Fig. 8 shows another embodiment of the exhaust manifold 1, which is suitable for all in Figs. 2 to 7 shown exhaust manifold 1. There is the. Cross section of the catalyst body 26 is adapted to the gas flow increasing from the exhaust gas bores 6 in the direction of the exhaust gas line 8 . The gas flow increases in the direction of the exhaust gas line 8 , since initially only the gases from one exhaust gas bore 6 , then from two, three and finally from four exhaust gas holes 6 flow into the gas duct 13 . To take this into account, in this embodiment the exhaust manifold housing 9 and the gas duct 13 are adapted to the cross section of the catalyst body 26 , which is achieved in that the catalyst body 26 and thus also the exhaust manifold housing 9 and the gas duct 13 are conical. Of course, the cross section of the catalyst body 26 is greatest in the area of the exhaust line 8 . In the present case, this is achieved by increasing the height, that is to say the distance, of the outer skin of the exhaust gas collection housing 9 from the cylinder head 2 . If necessary, it would also be possible to increase the width of the exhaust gas collection housing 9 .

If, in an embodiment not shown, the exhaust gas line 8 is arranged in a central region of the exhaust gas collection housing 9 , the exhaust gas collection housing 9 can of course also be designed to be trapezoidal or triangular in order to match the cross section of the catalyst body 26 to the increasing gas flow from the external exhaust gas bores 6 in the direction of the Adapt exhaust pipe 8 .

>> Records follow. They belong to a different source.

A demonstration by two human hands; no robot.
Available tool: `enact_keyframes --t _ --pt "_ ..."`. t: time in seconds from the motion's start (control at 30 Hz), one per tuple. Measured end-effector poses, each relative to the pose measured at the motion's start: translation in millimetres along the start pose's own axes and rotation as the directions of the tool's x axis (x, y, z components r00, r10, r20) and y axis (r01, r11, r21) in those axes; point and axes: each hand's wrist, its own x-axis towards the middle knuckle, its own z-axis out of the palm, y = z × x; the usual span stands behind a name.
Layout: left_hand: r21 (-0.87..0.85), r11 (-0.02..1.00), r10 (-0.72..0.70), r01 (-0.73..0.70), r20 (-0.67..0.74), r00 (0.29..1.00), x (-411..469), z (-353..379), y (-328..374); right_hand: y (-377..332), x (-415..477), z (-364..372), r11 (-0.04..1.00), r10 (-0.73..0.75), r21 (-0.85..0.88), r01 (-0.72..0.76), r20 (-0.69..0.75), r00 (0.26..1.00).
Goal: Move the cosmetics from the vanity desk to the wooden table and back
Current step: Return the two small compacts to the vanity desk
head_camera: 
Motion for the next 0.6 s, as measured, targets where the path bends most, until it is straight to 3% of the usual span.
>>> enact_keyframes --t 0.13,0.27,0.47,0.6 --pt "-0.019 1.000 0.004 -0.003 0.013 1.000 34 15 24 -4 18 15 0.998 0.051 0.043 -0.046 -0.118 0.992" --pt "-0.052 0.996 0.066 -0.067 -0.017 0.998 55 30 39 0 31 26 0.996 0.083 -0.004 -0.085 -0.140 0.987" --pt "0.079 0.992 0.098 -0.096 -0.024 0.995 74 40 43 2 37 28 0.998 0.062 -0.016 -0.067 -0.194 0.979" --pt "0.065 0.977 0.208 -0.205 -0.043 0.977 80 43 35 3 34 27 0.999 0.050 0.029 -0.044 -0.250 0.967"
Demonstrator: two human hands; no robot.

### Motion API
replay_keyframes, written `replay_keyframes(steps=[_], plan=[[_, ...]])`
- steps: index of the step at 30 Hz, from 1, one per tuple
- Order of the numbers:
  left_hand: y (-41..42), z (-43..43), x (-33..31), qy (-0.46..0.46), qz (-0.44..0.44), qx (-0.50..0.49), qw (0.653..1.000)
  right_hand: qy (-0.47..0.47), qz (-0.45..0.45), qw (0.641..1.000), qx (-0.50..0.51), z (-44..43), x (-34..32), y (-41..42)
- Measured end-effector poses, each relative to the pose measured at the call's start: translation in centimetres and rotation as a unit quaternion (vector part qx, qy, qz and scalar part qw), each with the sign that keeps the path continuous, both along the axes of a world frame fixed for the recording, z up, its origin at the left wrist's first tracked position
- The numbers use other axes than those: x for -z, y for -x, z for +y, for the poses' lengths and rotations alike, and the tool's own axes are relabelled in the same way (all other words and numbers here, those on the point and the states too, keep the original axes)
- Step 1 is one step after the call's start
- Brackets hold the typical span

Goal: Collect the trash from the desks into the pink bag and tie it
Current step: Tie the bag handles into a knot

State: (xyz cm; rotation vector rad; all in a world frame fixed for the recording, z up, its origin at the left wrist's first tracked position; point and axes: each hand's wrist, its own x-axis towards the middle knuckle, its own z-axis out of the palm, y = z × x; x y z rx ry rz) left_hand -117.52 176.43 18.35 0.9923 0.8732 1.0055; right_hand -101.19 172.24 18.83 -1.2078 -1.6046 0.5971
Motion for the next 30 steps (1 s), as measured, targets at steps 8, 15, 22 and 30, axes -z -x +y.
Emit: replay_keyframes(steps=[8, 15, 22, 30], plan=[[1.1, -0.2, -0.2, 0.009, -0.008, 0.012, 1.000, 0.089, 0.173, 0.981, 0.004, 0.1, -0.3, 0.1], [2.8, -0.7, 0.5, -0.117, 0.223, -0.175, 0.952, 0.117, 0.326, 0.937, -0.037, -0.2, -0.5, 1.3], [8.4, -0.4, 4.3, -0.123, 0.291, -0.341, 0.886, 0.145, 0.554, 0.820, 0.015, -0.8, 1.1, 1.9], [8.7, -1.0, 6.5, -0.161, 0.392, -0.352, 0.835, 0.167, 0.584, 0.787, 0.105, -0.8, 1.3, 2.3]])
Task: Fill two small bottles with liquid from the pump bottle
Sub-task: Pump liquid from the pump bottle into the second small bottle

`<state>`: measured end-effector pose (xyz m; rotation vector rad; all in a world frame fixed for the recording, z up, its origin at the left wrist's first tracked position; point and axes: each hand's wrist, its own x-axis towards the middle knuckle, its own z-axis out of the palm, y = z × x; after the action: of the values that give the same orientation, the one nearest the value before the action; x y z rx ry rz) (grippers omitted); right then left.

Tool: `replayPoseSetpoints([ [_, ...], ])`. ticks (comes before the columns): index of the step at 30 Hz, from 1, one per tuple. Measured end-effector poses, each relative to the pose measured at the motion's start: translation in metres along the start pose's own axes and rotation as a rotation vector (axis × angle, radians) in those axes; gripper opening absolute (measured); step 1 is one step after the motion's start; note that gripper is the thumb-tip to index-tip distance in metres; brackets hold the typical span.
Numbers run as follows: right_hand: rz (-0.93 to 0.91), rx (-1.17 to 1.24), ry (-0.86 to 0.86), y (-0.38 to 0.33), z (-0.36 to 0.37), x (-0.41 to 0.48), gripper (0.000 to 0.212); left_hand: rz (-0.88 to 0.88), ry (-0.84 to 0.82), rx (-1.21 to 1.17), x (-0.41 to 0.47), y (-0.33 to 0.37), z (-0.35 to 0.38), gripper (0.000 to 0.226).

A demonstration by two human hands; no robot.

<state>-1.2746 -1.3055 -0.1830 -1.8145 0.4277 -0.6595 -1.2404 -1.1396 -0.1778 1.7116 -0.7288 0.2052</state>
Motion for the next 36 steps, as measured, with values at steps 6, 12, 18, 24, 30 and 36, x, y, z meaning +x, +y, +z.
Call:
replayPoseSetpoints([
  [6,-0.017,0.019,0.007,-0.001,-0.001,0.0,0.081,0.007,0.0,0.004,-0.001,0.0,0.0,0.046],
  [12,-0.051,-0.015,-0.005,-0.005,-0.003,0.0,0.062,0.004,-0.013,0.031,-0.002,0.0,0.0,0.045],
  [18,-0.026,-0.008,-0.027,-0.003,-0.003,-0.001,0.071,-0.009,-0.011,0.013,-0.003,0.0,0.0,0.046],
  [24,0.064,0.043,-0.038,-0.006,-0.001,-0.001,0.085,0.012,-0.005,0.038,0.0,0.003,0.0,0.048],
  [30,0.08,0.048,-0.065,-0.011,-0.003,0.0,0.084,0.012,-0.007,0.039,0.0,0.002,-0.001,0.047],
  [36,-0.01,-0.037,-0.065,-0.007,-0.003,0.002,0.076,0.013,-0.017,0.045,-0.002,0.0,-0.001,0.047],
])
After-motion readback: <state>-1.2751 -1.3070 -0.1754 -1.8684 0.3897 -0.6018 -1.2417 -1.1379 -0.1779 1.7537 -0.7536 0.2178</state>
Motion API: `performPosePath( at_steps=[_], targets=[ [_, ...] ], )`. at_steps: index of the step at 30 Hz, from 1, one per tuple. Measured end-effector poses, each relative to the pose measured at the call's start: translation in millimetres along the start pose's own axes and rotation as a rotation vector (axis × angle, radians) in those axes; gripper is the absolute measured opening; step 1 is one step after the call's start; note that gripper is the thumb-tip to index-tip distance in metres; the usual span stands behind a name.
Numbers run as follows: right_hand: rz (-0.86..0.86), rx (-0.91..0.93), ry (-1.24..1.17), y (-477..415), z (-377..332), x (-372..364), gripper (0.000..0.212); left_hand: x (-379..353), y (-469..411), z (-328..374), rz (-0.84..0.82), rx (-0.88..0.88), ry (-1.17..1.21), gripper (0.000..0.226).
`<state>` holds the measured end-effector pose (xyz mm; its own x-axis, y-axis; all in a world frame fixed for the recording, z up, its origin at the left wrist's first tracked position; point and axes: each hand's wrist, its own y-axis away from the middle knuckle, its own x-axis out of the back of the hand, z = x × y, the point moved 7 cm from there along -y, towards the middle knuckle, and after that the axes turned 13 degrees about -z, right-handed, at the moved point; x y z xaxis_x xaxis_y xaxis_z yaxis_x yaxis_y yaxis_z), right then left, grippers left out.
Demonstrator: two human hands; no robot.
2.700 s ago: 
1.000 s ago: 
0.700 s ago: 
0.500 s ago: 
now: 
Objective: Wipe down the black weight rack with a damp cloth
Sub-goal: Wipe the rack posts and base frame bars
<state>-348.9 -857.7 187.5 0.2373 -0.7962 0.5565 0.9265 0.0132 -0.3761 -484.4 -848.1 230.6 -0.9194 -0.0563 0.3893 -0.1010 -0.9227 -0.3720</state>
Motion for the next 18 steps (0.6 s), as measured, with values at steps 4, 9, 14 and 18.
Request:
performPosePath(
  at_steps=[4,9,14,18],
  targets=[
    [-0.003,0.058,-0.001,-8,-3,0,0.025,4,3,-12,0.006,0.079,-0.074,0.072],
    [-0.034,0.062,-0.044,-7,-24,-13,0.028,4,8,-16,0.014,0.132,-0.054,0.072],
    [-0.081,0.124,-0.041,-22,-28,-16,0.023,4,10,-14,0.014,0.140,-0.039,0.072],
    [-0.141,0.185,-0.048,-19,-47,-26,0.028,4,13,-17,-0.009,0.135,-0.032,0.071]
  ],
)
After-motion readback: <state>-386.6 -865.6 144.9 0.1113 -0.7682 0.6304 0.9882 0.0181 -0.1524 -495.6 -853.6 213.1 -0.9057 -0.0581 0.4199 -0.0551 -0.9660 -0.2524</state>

FIG. 9 shows a further embodiment of the exhaust manifold 1 , in which the catalyst body 26 consists of a plurality of layers of corrugated or lamellar arranged metal foils 35 coated with a catalytically active material. In principle, such a coating can be done in a separate operation. As in the other embodiments, the metal foils 35 essentially fill the entire gas duct 13 , so that the catalytic effect described above occurs. Between the corrugated metal foils 35 there is in each case a non-corrugated metal foil 36 as an intermediate layer, which is also each coated with a catalytically active material. In a manner not shown, the metal foils 35 and / or 36 can be provided with bores which allow a cross flow within the catalyst body 26 . Furthermore, it would be possible to arrange the metal foils 35 and possibly 36 in a spiral.

The catalytic converter body 26 is designed in such a way that it can be generated by the internal combustion engine 3 and can accommodate the soot particles leaving one of the exhaust gas bores 6 and these can be deposited on one of the metal foils 35 or 36 of the catalytic converter body 26 . This ensures a filtering effect for soot particles, particularly in internal combustion engines 3 operating on the diesel principle. If a higher temperature, for example a temperature between 800 and 900 ° C., arises within the exhaust gas collection housing 9 during operation of the internal combustion engine 3 , the soot particles burn and are thus removed in a manner that is harmless to the environment.

In this context, the larger the surface area of the catalyst body 26, the more soot particles can be deposited on it. The soot burned as described above avoids the previously existing problems of oil ashing, so that the catalyst body 26 cannot become clogged with oil ash and there is therefore no danger of clogging.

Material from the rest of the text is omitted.